Galaxy currently has a market cap of around CDN $2.9 billion. The proposed merger, put in place in 2021, valued Bitgo at around $1.2 billion.
In a public statement released today, Galaxy Digital said it had: “exercised its right to terminate its previously announced acquisition agreement with BitGo following BitGo’s failure to deliver, by July 31, 2022, audited financial statements for 2021 that comply with the requirements of our agreement.”
Galaxy Digital claims that “no termination fee is payable in connection with the termination.”
Mike Novogratz, CEO and founder of Galaxy and a staunch crypto advocate who is regularly seen on CNBC pumping digital assets, issued the following statement:
“Galaxy remains positioned for success and to take advantage of strategic opportunities to grow in a sustainable manner. We are committed to continuing our process to list in the U.S. and providing our clients with a prime solution that truly makes Galaxy a one-stop shop for institutions.”
Galaxy added that it intends to complete its proposed reorganization and domestication to become a Delaware-based company, while pursuing a listing on Nasdaq following the SEC’s review and approval by the exchange.
Bitgo is singing a different tune, though, claiming Galaxy needs to pay a $100 million separation fee.
In a separate blog post, Bitgo said:
“it intends to hold Galaxy Digital legally responsible for its improper decision to terminate the merger agreement with BitGo, which was not scheduled to expire until December 31, 2022, at the earliest, and to not pay the $100 million reverse break fee it had promised back in March 2022 in order to induce BitGo to extend the merger agreement.

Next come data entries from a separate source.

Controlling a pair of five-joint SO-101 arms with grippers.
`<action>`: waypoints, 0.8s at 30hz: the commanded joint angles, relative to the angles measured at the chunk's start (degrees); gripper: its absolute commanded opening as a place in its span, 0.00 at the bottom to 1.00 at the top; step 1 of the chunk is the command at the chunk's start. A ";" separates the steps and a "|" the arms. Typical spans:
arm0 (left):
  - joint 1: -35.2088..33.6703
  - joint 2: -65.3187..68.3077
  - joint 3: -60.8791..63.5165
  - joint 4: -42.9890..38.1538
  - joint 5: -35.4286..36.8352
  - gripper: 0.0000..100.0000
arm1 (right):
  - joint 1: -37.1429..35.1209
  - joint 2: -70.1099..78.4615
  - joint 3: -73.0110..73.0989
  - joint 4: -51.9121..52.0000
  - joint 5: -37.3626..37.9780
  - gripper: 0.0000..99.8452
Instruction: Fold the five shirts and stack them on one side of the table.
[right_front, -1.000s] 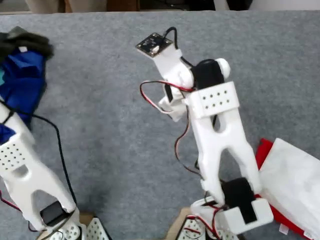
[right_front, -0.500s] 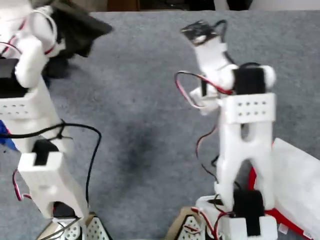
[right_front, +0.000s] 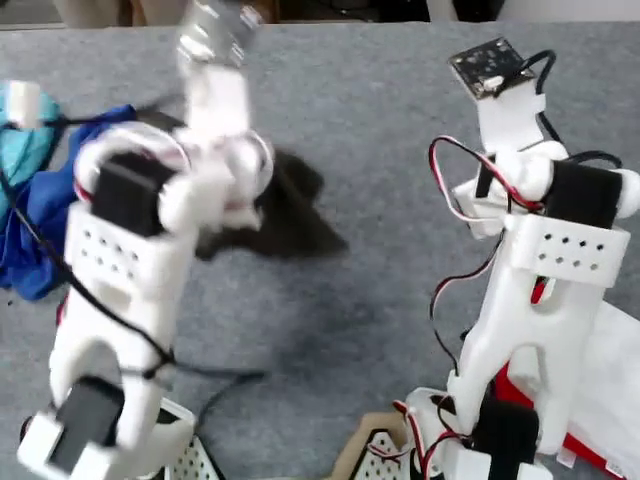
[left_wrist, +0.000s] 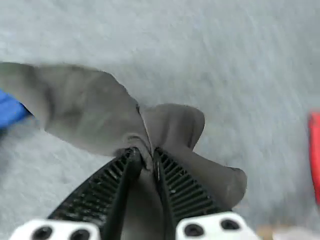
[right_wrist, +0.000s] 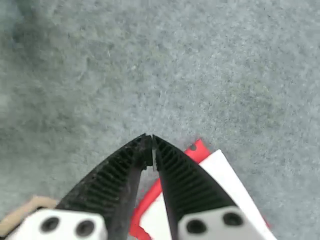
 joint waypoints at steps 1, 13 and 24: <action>5.63 -8.04 9.49 -2.02 0.00 0.02 | 0.92 0.66 0.57 0.62 4.31 0.01; 13.54 -17.19 34.81 -0.70 -3.52 0.21 | 0.84 3.74 6.73 0.53 11.78 0.07; -23.38 -17.10 28.40 1.85 2.02 0.26 | -5.58 3.38 9.45 0.88 16.26 0.26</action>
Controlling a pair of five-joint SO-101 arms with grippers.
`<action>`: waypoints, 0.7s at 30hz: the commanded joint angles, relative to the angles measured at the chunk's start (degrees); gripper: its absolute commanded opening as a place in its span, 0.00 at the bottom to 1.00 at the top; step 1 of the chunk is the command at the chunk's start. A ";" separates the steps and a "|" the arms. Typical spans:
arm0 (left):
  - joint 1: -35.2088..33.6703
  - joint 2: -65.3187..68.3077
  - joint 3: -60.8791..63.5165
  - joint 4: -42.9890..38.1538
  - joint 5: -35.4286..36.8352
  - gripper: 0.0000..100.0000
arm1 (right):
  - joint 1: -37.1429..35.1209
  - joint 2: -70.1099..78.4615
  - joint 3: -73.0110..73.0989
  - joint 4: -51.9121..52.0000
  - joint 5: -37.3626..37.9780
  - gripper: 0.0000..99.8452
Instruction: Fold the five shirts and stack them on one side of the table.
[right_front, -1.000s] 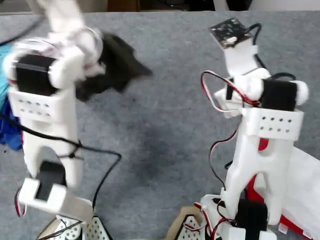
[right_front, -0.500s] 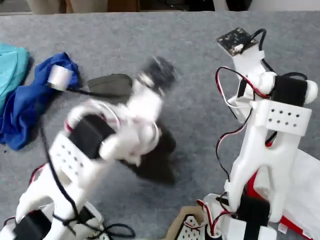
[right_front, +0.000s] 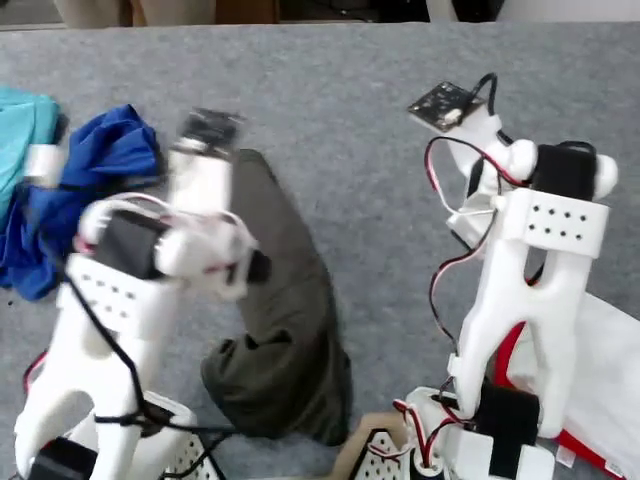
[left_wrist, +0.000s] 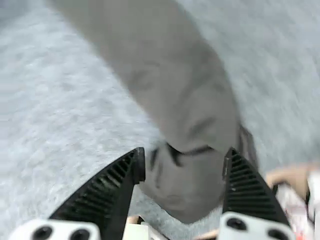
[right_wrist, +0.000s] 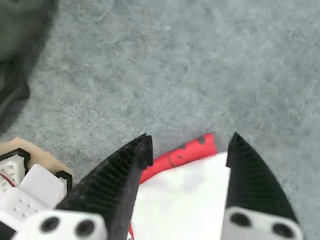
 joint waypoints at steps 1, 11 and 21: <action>-14.77 -0.84 -3.25 0.53 0.44 0.26 | -5.67 -0.31 1.45 0.97 0.26 0.26; -34.20 -0.22 17.76 -16.62 -4.40 0.26 | -40.66 -0.22 14.46 0.88 -12.66 0.26; -50.29 -17.19 40.88 -27.69 -13.27 0.26 | -69.14 -0.40 21.05 0.62 -14.42 0.26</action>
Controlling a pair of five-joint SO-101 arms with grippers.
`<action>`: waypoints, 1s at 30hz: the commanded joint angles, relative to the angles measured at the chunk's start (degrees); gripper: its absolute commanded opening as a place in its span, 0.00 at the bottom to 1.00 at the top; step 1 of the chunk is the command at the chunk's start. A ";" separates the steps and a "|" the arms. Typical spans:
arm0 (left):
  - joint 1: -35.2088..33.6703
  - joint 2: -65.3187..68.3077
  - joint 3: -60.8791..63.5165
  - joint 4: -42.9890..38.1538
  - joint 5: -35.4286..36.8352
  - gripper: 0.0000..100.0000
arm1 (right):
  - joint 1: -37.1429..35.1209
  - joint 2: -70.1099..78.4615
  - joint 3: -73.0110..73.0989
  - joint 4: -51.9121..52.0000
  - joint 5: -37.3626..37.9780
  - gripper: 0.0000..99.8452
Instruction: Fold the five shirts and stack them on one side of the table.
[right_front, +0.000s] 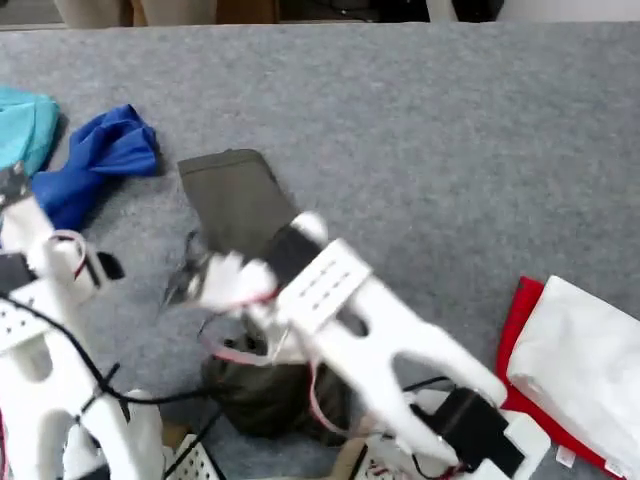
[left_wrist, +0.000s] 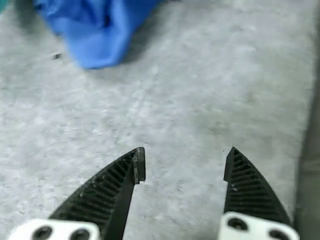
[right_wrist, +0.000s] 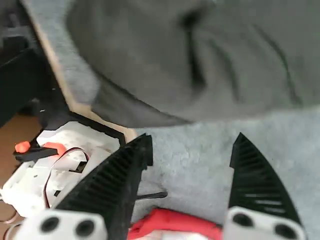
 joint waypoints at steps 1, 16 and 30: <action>-5.63 -8.92 6.24 -3.16 -2.81 0.26 | -9.19 -0.57 0.13 0.53 -0.09 0.26; -22.42 -30.29 17.05 -4.66 -0.44 0.26 | -13.23 -0.48 12.18 -16.53 -0.62 0.26; -26.02 -31.34 17.05 -4.66 1.05 0.26 | -2.33 -0.04 27.30 -33.93 0.00 0.07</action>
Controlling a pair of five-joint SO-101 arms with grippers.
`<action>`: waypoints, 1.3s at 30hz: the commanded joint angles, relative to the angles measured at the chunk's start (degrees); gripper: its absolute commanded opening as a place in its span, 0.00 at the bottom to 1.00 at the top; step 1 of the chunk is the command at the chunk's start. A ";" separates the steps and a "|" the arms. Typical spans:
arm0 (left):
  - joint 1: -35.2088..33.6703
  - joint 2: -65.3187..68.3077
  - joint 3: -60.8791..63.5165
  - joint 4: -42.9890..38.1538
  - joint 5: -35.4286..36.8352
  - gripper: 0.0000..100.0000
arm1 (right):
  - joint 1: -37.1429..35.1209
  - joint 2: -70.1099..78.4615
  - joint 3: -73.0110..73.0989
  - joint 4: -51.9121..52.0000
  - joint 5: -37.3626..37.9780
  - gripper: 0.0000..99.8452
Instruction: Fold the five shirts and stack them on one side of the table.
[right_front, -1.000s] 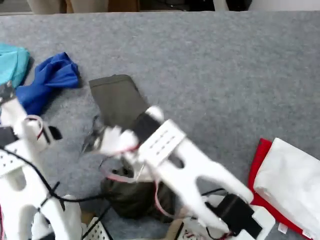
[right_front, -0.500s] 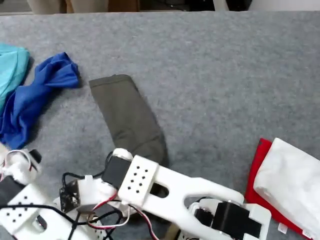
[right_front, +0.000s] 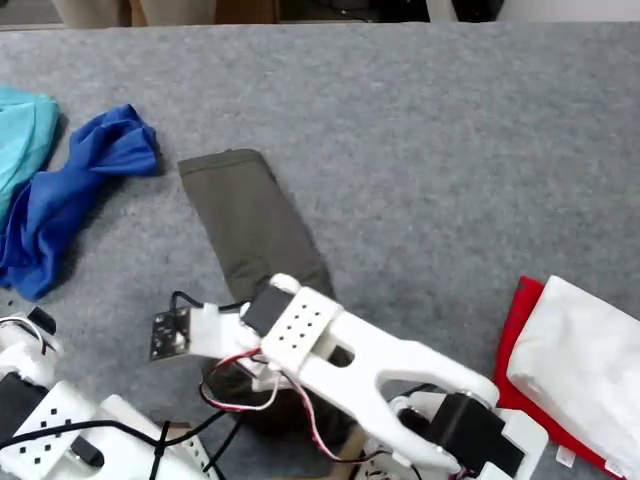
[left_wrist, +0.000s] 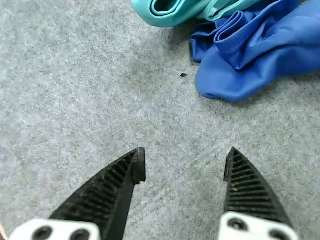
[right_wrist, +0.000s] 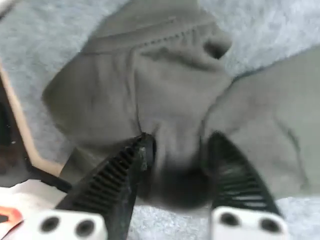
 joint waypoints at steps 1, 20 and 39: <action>-0.53 -0.40 -0.18 -0.88 0.35 0.26 | 1.19 -0.04 4.00 -4.13 -0.18 0.04; 3.43 -0.48 -0.44 -0.44 0.35 0.26 | 36.18 -7.25 -25.89 9.23 12.22 0.00; 51.78 3.03 1.76 -10.46 17.05 0.26 | 59.82 22.02 -30.64 -15.47 15.12 0.00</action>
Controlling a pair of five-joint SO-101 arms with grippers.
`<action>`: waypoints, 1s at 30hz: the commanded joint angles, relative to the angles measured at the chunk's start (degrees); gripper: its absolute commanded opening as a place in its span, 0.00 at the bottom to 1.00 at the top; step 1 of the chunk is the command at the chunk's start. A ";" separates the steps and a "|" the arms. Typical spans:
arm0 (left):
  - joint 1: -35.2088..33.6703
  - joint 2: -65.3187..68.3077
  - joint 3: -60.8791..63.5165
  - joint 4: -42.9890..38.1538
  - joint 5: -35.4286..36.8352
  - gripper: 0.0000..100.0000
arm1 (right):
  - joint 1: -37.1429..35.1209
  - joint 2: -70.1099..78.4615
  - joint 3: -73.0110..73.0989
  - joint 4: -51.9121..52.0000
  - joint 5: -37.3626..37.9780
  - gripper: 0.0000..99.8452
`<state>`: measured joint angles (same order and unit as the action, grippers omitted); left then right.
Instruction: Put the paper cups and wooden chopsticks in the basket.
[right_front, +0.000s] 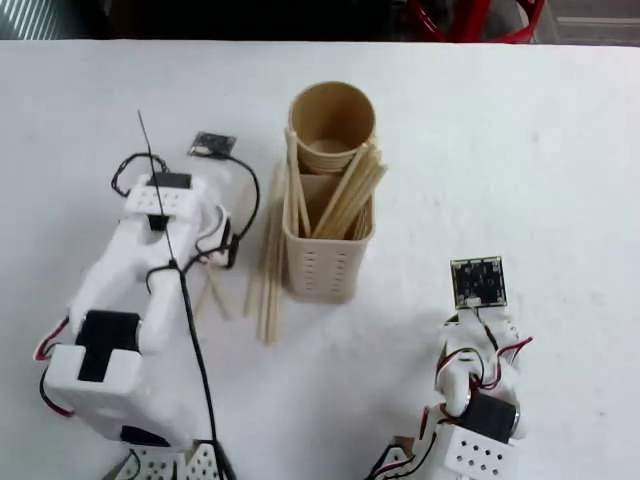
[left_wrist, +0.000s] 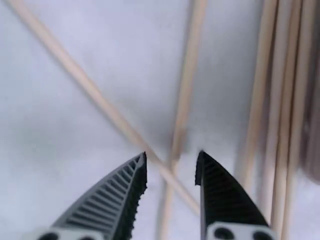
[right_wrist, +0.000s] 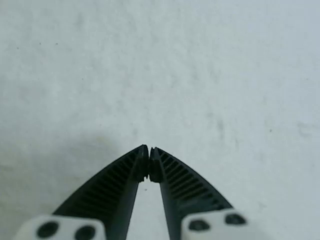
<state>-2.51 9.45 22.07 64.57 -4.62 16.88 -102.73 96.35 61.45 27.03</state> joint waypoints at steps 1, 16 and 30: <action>-0.13 -0.22 -0.26 -1.93 0.09 0.18 | 0.48 -0.22 0.53 0.31 0.09 0.02; -4.88 -0.48 -0.70 -2.46 4.48 0.26 | 0.48 -0.22 0.53 0.31 0.09 0.02; -1.98 7.43 -4.84 -1.93 1.67 0.25 | 0.48 -0.22 0.53 0.31 0.09 0.02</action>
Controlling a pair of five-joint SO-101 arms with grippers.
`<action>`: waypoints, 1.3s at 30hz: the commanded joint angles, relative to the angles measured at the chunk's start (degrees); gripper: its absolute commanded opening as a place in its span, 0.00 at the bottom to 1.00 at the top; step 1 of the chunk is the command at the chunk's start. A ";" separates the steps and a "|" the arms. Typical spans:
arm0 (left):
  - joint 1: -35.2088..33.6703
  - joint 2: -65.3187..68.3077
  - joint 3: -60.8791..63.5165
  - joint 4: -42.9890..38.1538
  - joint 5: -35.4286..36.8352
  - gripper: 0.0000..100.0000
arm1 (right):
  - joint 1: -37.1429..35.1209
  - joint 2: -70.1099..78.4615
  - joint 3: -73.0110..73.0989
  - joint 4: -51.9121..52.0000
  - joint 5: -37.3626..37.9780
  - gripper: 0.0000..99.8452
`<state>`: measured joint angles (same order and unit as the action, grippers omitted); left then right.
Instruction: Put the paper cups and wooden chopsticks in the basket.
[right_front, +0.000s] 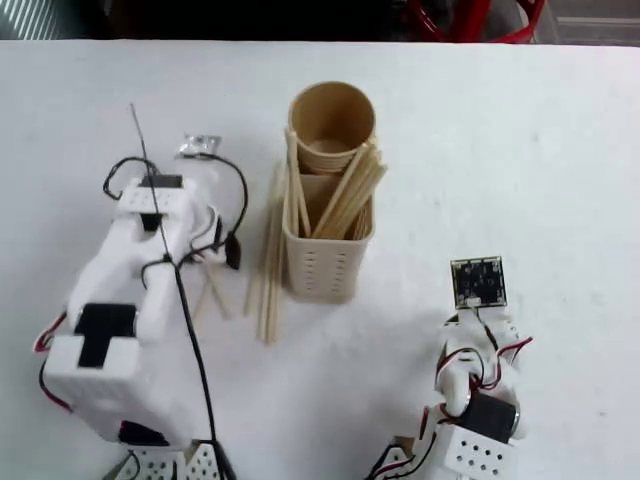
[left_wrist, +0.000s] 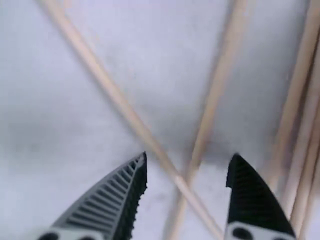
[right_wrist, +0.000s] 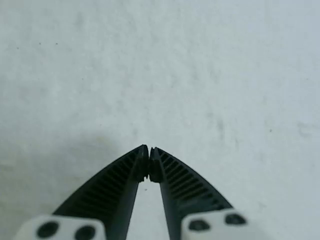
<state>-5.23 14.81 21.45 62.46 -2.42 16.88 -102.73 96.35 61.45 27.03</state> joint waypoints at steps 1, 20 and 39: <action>0.75 3.38 -5.63 1.49 -0.62 0.24 | 0.48 -0.22 0.53 0.31 0.09 0.02; 3.56 5.67 -8.44 2.90 -9.49 0.02 | 0.48 -0.13 0.53 0.31 0.09 0.02; 3.12 -6.90 -2.99 2.81 -9.58 0.02 | 0.48 -0.13 0.53 0.31 0.09 0.02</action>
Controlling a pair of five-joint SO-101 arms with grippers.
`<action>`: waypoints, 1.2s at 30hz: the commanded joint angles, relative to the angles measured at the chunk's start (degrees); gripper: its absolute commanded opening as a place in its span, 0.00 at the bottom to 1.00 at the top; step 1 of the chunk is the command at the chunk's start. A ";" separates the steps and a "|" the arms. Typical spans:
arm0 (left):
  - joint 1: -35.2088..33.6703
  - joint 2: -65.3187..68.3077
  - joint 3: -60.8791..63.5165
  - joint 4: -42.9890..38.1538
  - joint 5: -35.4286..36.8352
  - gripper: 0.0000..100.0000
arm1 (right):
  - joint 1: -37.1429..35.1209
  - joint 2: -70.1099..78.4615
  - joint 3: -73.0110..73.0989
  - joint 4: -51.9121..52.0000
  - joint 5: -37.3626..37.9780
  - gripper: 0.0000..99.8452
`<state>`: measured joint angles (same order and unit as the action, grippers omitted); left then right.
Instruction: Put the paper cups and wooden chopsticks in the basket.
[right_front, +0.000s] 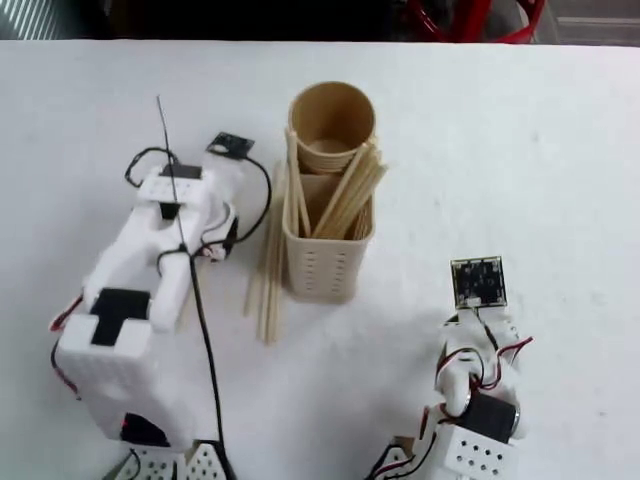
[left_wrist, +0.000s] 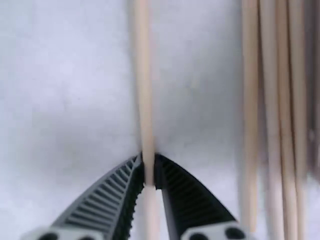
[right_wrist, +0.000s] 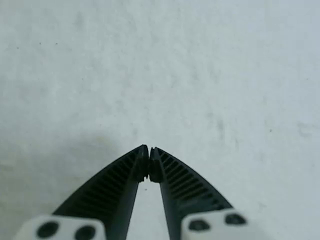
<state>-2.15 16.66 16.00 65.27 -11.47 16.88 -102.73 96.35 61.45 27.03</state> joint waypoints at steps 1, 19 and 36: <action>0.04 -12.09 4.13 0.00 -0.53 0.02 | 0.48 -0.13 0.53 0.31 0.09 0.02; 10.68 -48.22 -24.18 13.80 0.09 0.02 | 0.48 -0.13 0.53 0.31 0.09 0.02; 29.14 -48.04 -25.58 -15.38 -0.35 0.02 | 0.48 -0.13 0.53 0.31 0.09 0.02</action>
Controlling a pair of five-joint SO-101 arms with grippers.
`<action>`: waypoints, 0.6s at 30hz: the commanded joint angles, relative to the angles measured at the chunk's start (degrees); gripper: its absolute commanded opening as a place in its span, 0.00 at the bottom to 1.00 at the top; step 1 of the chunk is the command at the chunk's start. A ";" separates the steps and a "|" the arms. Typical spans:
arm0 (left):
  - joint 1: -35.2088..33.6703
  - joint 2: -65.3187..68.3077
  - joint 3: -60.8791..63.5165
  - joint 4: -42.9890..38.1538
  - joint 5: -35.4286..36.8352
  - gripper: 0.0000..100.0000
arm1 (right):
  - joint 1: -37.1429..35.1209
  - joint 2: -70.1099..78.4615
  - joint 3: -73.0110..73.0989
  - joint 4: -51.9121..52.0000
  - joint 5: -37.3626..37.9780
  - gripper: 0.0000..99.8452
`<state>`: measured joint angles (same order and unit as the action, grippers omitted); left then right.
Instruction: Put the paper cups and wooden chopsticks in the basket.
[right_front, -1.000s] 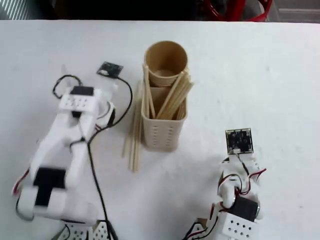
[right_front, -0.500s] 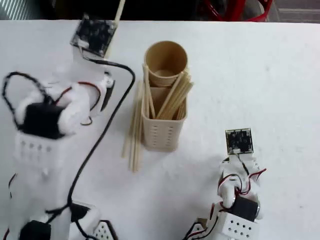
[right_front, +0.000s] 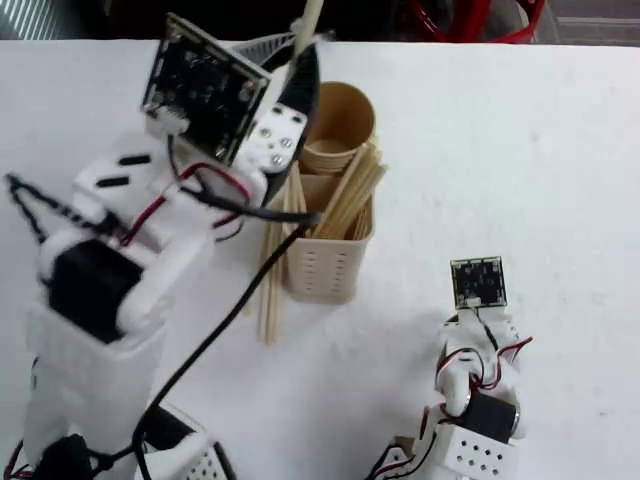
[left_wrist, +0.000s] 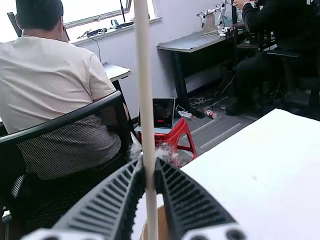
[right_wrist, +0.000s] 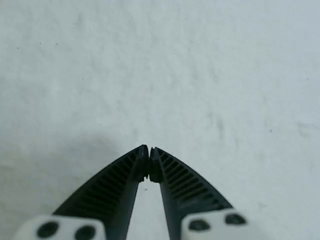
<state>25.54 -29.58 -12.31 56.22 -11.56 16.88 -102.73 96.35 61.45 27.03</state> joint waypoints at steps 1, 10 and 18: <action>2.07 -1.89 4.13 -8.00 -0.26 0.02 | 0.48 -0.22 0.53 0.31 0.09 0.02; 8.31 -1.89 12.75 -11.25 -0.35 0.02 | 0.40 -0.31 0.53 0.22 0.09 0.02; 8.04 -2.24 15.65 -10.73 -0.35 0.08 | 0.40 -0.31 0.53 0.22 0.09 0.02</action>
<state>33.10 -29.49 3.60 46.55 -11.65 16.88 -102.73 96.35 61.45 27.03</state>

Galaxy informed BitGo of both decisions this past Friday. BitGo said it has hired litigation powerhouse Quinn Emanuel to take appropriate legal action.”
R. Brian Timmons, a partner with Quinn Emanuel, slammed Novogratz’s assertion that BitGo was to blame for the break up – calling it “absurd.”
“BitGo has honored its obligations thus far, including the delivery of its audited financials. It is public knowledge that Galaxy reported a $550 million loss this past quarter, that its stock is performing poorly, and that both Galaxy and Mr. Novogratz have been distracted by the Luna fiasco. Either Galaxy owes BitGo a $100 million termination fee as promised or it has been acting in bad faith and faces damages of that much or more.”
Mike Belshe, BitGo’s founder and CEO, shared that his company’s outlook remains strong, ending 2021 with more than $64 billion in assets under custody. Steering clear of commenting on Novogratz’s claims, Belshe said they are focused on their mission:
“We have an expanding pipeline of product launches and we are dedicating even more resources to building institutional-grade products and services for our clients and the industry. We are now turning 100% of our focus to these exciting initiatives for the benefit of our clients, shareholders and employees. I have never been more bullish about our future.”